Purpose: How to manage proof-of-work as background operations. The pipeline pattern. Job tracking. Multi-player orchestration.
Every major action in Structs requires proof-of-work: building, mining, refining, raiding. PoW difficulty drops logarithmically with age — meaning the optimal strategy is to initiate early and compute later, not to initiate and immediately grind.
Real timescales (at ~6 sec/block, waiting for D=3):
| Operation | Base Difficulty | Time to D=3 |
|---|---|---|
| Build (Command Ship) | 200 | ~17 min |
| Build (Ore Extractor) | 700 | ~57 min |
| Build (PDC) | 2,880 | ~3.7 hr |
| Build (World Engine) | 5,000 | ~6.4 hr |
| Mine | 14,000 | ~17 hr |
| Refine | 28,000 | ~34 hr |
Mining takes 17+ hours. Refining takes 34+ hours. An agent that blocks on PoW — waiting synchronously for a single operation to complete — wastes enormous game time doing nothing. In a competitive multiplayer game, this is fatal.
Instead of sequential operations:
initiate build → wait 34 min → compute → initiate mine → wait 8 hr → compute → ...
Run a pipeline of parallel operations:
initiate build A, build B, build C → scout players → check threats →
→ compute A (ready!) → activate A → initiate mine on A →
→ compute B (ready!) → activate B →
→ scout more → compute C (ready!) → ...
The Cosmos SDK tracks a sequence number per account. Each transaction increments the sequence. If two transactions from the same account are submitted before the first is included in a block (~6 seconds), the second fails with account sequence mismatch.
Rule: Submit transactions from the same account sequentially — wait ~6 seconds between TXs for the previous one to be included in a block.
Transactions from different accounts can run in parallel with no issues. This is why the multi-player pattern works: each player account submits independently while the agent orchestrates them all.
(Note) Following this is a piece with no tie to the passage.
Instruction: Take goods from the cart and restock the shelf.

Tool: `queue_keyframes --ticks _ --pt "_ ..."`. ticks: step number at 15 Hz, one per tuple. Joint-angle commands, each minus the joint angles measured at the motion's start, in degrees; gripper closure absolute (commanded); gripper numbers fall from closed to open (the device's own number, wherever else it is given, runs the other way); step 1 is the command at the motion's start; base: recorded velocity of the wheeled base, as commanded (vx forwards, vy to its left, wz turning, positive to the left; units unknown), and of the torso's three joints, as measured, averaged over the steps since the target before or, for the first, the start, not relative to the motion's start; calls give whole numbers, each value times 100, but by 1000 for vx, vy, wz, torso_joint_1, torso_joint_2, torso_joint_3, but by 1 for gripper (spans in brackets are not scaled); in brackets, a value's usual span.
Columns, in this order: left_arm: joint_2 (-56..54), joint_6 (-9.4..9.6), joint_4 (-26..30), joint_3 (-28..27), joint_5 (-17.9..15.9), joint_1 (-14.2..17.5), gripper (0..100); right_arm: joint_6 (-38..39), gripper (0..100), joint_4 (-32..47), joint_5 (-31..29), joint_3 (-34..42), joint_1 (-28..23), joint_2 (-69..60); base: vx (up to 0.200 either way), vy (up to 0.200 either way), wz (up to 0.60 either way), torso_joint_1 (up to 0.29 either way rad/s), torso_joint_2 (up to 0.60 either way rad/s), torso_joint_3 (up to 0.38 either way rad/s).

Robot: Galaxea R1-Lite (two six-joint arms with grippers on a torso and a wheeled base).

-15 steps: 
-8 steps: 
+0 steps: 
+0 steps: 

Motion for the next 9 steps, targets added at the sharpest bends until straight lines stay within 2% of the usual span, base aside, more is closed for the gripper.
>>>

| Scenario | Parallel? | Notes |
|---|---|---|
| Two TXs from same account | No | Wait ~6s between submissions |
| TXs from different accounts | Yes | No sequence conflict |
| Queries (read-only) | Yes | No sequence tracking on reads |
If you hit account sequence mismatch, expected N, got N-1: wait for the pending TX to confirm, then retry.
The PoW difficulty formula is logarithmic:
difficulty = 64 - floor(log10(age) / log10(baseDifficulty) * 63)
At difficulty 8, a hash completes in seconds. At difficulty 9, it takes hours or is impossible. This cliff between D=8 and D=9 matters — but even at D=8 some CPU is burned on hashing.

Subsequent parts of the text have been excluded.